## TASK
Copy exactly the lines of the records below, and only those lines, beginning with the line that contains "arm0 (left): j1" and ending with the line that contains "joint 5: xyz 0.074".

(Items from a dataset)
-.-.-
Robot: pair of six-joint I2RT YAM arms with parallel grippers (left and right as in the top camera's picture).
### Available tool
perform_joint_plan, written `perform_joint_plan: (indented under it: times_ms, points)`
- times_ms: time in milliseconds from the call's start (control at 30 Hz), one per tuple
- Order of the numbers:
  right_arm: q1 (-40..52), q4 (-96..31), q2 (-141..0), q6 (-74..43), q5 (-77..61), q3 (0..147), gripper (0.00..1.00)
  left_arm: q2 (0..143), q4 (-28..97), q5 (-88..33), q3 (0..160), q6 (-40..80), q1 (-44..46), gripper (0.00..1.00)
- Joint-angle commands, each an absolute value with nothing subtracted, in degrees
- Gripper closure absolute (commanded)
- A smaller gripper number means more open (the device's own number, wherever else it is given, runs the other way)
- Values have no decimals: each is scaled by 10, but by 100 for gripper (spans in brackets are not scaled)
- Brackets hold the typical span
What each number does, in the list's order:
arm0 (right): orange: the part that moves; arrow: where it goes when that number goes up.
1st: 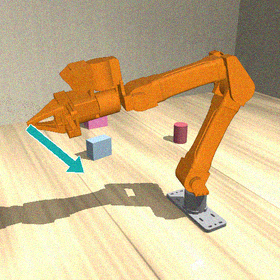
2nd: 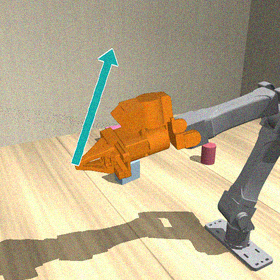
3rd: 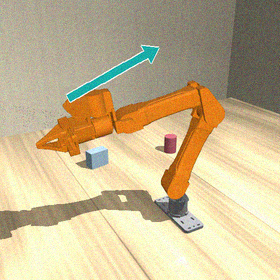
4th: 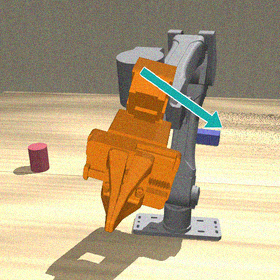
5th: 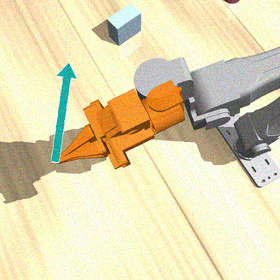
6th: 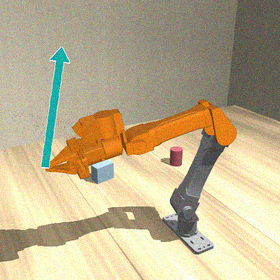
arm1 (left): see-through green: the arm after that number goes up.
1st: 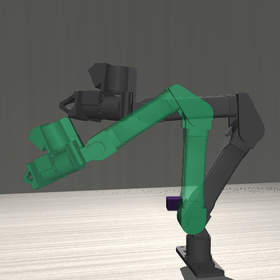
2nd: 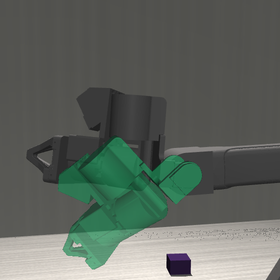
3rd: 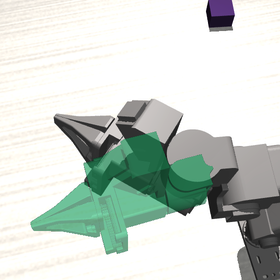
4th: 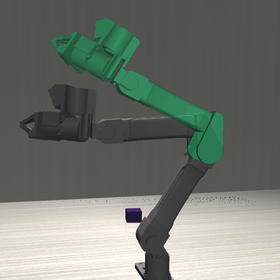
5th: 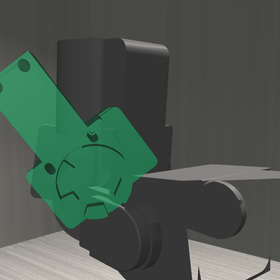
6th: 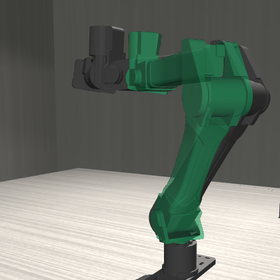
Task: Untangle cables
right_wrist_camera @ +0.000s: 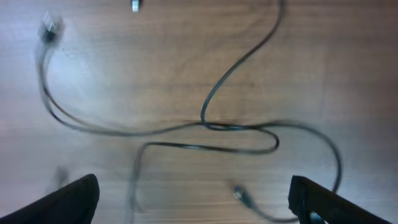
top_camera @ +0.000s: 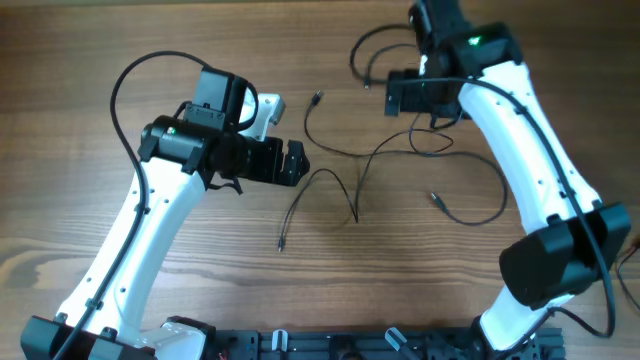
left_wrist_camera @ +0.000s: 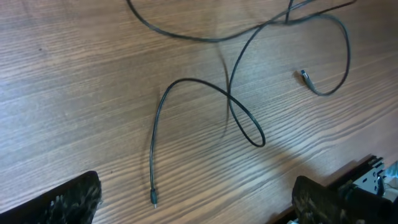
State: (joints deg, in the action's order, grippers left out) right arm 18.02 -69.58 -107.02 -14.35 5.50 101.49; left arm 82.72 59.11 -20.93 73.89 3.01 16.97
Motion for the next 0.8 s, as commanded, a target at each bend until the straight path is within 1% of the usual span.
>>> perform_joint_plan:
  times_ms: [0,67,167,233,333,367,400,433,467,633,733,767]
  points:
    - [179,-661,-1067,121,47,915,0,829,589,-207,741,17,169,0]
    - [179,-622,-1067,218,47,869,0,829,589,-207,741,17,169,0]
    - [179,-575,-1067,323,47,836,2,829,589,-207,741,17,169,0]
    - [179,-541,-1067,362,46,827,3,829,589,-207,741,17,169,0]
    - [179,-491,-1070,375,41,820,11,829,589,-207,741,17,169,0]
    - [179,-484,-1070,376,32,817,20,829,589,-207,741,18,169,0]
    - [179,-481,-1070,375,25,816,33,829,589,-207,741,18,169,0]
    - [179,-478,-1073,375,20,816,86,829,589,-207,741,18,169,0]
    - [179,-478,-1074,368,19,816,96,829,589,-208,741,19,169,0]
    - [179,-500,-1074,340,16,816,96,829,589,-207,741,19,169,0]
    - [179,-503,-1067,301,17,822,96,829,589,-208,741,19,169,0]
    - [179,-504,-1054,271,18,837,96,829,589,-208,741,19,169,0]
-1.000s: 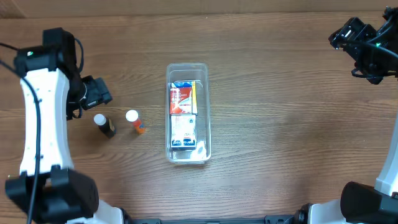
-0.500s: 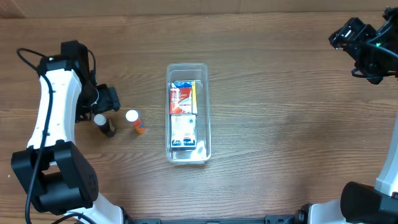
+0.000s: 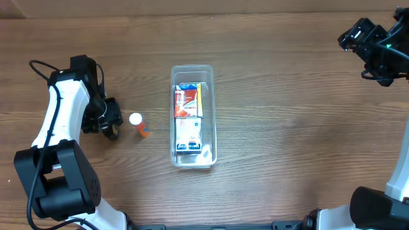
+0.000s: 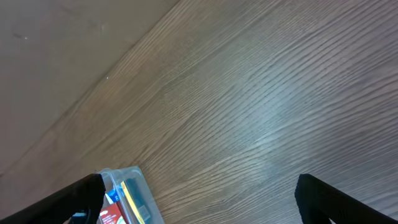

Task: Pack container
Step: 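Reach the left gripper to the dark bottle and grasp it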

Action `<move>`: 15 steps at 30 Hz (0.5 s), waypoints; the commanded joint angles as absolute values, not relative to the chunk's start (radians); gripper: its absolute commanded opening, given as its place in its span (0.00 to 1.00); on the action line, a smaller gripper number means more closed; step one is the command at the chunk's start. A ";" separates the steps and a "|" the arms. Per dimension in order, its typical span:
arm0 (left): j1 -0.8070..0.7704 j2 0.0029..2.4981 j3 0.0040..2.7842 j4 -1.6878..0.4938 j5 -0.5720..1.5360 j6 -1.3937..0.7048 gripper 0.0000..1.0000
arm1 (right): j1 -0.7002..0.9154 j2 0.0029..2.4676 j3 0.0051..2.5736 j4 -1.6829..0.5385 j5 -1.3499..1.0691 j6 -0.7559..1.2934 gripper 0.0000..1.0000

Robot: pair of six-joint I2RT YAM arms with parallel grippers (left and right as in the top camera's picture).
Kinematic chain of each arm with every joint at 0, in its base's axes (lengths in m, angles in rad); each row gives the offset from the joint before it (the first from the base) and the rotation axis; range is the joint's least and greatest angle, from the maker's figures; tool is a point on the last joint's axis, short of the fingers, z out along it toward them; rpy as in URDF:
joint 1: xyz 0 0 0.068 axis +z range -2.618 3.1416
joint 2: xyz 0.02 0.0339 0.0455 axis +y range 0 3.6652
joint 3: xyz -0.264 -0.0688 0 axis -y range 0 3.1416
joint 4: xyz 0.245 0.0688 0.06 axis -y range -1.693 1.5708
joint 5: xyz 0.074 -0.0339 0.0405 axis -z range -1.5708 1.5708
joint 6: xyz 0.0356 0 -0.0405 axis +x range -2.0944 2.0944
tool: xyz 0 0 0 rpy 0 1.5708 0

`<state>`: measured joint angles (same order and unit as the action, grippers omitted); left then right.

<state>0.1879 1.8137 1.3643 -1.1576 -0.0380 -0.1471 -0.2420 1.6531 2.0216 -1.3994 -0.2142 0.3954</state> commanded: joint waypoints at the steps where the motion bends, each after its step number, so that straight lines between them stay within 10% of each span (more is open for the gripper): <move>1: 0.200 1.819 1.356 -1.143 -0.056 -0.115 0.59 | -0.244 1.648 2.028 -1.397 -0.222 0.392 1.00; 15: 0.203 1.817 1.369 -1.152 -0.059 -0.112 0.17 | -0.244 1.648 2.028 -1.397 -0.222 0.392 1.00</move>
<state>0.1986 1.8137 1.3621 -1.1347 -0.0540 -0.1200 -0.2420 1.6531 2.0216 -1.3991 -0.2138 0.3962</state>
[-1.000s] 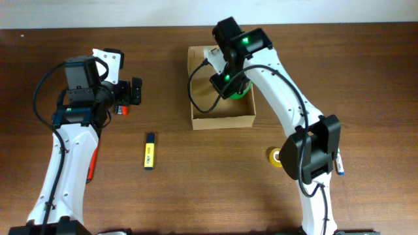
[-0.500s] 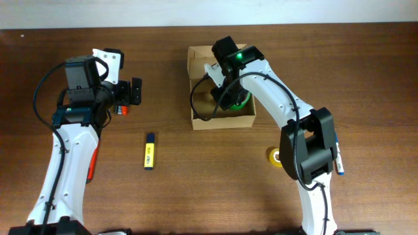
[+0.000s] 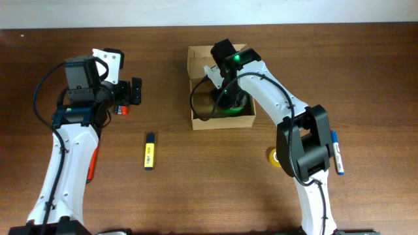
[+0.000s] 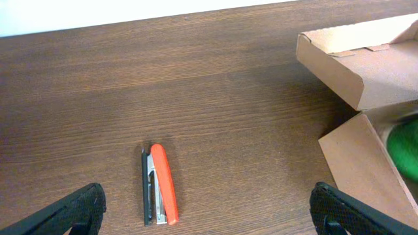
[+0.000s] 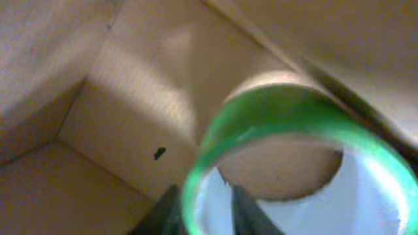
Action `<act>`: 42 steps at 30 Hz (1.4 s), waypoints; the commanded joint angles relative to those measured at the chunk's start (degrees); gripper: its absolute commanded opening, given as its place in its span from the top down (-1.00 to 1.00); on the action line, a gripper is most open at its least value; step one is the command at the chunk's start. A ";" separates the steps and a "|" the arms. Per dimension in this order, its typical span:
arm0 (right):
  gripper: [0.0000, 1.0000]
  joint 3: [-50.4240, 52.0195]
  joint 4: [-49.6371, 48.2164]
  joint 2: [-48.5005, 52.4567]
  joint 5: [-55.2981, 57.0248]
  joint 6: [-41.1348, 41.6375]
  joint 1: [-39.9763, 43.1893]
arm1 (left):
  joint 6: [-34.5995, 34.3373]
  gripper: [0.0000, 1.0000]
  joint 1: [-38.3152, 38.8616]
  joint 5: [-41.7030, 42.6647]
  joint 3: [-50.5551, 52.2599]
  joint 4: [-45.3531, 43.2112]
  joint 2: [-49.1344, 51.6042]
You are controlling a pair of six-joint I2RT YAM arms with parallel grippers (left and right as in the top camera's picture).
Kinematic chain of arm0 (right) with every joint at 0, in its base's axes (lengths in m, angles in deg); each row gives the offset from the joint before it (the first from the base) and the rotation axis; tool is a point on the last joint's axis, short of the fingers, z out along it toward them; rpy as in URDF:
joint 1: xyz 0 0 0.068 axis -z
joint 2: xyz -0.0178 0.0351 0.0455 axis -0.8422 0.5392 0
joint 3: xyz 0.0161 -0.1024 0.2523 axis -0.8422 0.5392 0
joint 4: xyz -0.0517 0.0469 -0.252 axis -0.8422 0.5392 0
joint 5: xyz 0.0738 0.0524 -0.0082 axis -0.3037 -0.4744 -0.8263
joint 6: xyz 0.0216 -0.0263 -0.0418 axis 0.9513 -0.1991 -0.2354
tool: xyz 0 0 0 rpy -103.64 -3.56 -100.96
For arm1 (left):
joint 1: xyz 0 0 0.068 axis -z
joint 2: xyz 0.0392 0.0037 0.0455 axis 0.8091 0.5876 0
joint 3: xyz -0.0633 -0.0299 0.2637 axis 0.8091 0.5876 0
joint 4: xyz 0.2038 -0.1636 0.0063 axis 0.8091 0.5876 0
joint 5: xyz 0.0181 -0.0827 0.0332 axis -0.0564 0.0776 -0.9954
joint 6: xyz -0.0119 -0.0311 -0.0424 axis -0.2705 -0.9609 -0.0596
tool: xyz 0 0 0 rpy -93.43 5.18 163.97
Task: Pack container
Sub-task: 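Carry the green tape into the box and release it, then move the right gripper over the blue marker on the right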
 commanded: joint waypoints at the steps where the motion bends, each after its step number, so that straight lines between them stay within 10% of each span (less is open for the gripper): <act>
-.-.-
## WRITTEN SOLUTION
arm0 (left): j1 -0.8070..0.7704 j2 0.0029..2.4981 j3 0.0040..2.7842 j4 -1.6878..0.4938 j5 -0.5720..1.5360 j6 -1.3937..0.7048 gripper 0.0000..1.0000
arm1 (right): j1 -0.7002..0.9154 j2 0.0029..2.4676 j3 0.0051..2.5736 j4 -1.6829..0.5385 j5 -1.3499..1.0691 j6 -0.7559..1.2934 gripper 0.0000..1.0000

Robot: pair of six-joint I2RT YAM arms with parallel grippers (left and right as in the top camera's picture).
Kinematic chain of each arm with every joint at 0, in its base's axes (lengths in m, angles in rad); each row gives the offset from the joint before it (the first from the base) and the rotation axis; range is the joint's least and greatest angle, from the maker's figures; tool is a point on the last joint's axis, short of the fingers, z out along it toward them; rpy as in URDF:
joint 1: xyz 0 0 0.068 axis +z range -2.618 3.1416
joint 2: xyz 0.02 0.0339 0.0455 axis +y range 0 3.6652
joint 3: xyz -0.264 -0.0688 0 axis -y range 0 3.1416
joint 4: xyz 0.245 0.0688 0.06 axis -y range -1.693 1.5708
joint 5: xyz 0.074 -0.0339 0.0405 axis -z range -1.5708 1.5708

Work on this exercise has been completed.